- TASK BRIEF
Could you copy every line from the material below in which "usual" appears?
_ _ _
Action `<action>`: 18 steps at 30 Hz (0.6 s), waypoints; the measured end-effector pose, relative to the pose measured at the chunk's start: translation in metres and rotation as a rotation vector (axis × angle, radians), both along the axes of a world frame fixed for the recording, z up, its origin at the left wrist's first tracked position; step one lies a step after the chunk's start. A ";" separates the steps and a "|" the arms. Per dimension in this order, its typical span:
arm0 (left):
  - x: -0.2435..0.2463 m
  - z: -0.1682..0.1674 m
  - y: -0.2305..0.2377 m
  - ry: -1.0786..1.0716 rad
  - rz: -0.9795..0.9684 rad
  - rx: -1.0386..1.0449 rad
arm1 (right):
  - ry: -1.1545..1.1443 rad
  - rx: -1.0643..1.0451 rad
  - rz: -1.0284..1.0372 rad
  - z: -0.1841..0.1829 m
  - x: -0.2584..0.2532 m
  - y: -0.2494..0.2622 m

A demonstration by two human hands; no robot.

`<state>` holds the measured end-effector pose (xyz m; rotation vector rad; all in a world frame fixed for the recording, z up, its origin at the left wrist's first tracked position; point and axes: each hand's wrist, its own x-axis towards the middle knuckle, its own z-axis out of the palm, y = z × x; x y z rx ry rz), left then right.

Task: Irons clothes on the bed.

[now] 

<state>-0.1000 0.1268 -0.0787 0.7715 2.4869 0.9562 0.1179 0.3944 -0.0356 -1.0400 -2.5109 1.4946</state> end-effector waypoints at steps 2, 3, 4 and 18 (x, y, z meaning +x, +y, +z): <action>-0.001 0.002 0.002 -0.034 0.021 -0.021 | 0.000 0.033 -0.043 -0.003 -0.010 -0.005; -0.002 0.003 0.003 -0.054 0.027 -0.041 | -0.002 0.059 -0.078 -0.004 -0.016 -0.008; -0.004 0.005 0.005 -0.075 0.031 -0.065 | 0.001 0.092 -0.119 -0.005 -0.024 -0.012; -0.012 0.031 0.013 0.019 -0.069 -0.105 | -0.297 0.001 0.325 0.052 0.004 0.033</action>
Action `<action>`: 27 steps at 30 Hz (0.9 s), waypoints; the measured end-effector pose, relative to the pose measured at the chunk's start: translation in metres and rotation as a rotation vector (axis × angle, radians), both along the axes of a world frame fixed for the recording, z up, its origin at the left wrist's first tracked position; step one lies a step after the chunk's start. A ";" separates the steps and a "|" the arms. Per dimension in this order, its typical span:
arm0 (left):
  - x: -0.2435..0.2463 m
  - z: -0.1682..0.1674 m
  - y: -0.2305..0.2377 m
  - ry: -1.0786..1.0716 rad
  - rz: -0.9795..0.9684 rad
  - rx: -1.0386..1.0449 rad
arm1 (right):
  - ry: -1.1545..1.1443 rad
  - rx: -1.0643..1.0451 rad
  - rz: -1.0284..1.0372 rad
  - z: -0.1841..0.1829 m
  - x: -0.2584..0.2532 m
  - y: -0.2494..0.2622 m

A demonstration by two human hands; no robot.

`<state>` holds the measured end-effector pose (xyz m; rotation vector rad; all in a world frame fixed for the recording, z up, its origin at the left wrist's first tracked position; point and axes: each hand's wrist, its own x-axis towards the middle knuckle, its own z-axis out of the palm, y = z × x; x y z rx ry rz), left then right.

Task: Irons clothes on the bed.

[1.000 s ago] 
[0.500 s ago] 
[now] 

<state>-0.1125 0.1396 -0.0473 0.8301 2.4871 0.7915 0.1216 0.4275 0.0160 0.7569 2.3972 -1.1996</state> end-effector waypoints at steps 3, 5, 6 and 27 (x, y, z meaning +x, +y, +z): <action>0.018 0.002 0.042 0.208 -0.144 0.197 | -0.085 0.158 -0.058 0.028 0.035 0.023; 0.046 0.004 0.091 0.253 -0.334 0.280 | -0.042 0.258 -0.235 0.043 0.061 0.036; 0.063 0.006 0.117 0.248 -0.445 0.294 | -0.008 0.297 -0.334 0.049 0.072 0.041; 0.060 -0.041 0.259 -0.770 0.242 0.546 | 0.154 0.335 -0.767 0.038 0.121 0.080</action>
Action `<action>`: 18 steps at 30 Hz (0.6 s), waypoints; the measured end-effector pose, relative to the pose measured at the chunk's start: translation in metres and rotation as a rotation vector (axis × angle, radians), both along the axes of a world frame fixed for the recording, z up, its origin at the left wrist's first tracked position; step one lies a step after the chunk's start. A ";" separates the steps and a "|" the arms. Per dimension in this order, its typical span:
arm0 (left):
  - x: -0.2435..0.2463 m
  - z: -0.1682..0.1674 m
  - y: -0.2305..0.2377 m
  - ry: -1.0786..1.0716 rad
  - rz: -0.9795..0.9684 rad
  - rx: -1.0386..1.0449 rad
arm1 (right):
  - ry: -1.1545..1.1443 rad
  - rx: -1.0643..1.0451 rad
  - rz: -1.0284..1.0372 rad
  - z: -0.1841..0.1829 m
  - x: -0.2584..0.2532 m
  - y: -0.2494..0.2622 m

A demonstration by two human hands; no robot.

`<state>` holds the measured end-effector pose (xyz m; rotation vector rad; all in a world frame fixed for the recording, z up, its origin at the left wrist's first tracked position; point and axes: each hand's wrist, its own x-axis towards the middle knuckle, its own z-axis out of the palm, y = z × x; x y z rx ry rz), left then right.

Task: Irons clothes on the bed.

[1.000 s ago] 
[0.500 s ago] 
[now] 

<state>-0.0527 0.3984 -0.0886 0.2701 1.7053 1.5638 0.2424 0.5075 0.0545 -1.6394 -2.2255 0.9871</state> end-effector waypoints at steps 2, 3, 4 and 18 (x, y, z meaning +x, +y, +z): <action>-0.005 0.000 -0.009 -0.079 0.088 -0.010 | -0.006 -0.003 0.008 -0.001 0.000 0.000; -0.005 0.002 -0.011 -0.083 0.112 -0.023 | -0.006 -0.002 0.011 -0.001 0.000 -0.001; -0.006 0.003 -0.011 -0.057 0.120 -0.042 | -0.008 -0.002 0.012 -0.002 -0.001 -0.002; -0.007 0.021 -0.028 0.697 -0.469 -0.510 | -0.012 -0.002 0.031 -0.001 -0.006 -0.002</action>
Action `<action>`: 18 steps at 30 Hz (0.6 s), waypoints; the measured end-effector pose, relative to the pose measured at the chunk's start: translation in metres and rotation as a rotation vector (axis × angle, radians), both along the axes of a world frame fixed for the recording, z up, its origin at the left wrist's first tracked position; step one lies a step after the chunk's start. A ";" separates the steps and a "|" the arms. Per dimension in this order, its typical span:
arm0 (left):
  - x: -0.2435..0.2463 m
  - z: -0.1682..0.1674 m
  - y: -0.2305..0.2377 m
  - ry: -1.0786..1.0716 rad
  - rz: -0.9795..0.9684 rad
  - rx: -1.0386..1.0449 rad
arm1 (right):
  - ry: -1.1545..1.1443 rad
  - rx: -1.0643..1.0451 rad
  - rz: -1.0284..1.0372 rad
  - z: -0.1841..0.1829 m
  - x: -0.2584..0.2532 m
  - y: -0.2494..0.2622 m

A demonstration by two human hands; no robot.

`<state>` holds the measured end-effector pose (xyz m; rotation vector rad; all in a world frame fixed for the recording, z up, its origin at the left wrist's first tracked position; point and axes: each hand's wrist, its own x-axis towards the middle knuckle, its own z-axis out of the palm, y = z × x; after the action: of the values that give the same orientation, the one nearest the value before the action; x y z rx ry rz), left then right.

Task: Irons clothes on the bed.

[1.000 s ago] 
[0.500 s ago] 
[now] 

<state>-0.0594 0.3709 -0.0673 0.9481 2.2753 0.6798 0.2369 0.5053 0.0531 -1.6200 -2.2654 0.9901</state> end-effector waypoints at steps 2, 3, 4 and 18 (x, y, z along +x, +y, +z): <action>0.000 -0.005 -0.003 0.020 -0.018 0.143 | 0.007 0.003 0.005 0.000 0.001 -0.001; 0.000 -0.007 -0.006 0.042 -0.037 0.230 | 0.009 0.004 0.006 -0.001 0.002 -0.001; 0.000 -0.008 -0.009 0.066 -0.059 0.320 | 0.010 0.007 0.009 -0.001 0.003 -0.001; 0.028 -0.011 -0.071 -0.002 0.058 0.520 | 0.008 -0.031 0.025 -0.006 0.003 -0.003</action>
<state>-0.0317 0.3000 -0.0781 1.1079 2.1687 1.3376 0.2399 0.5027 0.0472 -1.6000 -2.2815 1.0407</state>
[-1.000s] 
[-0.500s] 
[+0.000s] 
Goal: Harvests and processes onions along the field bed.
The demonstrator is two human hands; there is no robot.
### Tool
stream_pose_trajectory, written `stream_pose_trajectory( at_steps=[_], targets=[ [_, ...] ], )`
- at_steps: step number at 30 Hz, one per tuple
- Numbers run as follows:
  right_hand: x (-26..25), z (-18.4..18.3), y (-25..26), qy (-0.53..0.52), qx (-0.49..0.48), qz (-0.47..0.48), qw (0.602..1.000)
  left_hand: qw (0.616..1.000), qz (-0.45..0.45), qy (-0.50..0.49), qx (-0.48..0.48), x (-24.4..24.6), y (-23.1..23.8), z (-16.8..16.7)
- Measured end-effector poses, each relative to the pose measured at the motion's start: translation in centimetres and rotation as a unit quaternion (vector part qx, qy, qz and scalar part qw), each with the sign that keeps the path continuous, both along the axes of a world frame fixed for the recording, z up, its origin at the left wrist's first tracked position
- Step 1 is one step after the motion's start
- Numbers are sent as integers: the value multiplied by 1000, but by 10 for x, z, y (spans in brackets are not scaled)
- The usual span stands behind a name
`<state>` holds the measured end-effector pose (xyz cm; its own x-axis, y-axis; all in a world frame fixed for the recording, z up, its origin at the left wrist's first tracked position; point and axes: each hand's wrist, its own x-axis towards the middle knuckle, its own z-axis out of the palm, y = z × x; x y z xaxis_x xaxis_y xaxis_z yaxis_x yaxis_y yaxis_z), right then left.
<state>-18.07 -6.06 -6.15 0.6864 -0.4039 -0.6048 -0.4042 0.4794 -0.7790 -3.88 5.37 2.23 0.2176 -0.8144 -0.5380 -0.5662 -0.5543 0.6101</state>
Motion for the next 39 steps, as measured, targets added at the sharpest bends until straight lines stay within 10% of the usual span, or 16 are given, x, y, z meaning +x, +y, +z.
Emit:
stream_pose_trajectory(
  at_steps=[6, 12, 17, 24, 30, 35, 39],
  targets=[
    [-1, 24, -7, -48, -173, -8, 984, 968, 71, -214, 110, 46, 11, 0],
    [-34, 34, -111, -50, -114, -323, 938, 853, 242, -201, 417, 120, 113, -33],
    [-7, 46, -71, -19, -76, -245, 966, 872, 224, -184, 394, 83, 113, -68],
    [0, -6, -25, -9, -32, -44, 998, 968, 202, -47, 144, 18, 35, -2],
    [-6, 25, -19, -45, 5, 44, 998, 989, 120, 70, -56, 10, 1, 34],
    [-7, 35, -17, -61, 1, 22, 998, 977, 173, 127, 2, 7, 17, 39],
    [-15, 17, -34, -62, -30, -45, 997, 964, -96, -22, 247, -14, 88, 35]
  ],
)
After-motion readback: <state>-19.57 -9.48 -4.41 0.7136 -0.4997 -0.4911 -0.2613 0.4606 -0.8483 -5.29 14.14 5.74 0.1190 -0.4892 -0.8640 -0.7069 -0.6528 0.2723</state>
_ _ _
- OUTPUT OF THE EXERCISE
- The usual span stands behind a name
Motion for the next 39 steps, as measured, targets added at the sharpest bends until straight lines stay within 10% of the usual span, or 16 are given, x, y, z meaning +x, +y, +z.

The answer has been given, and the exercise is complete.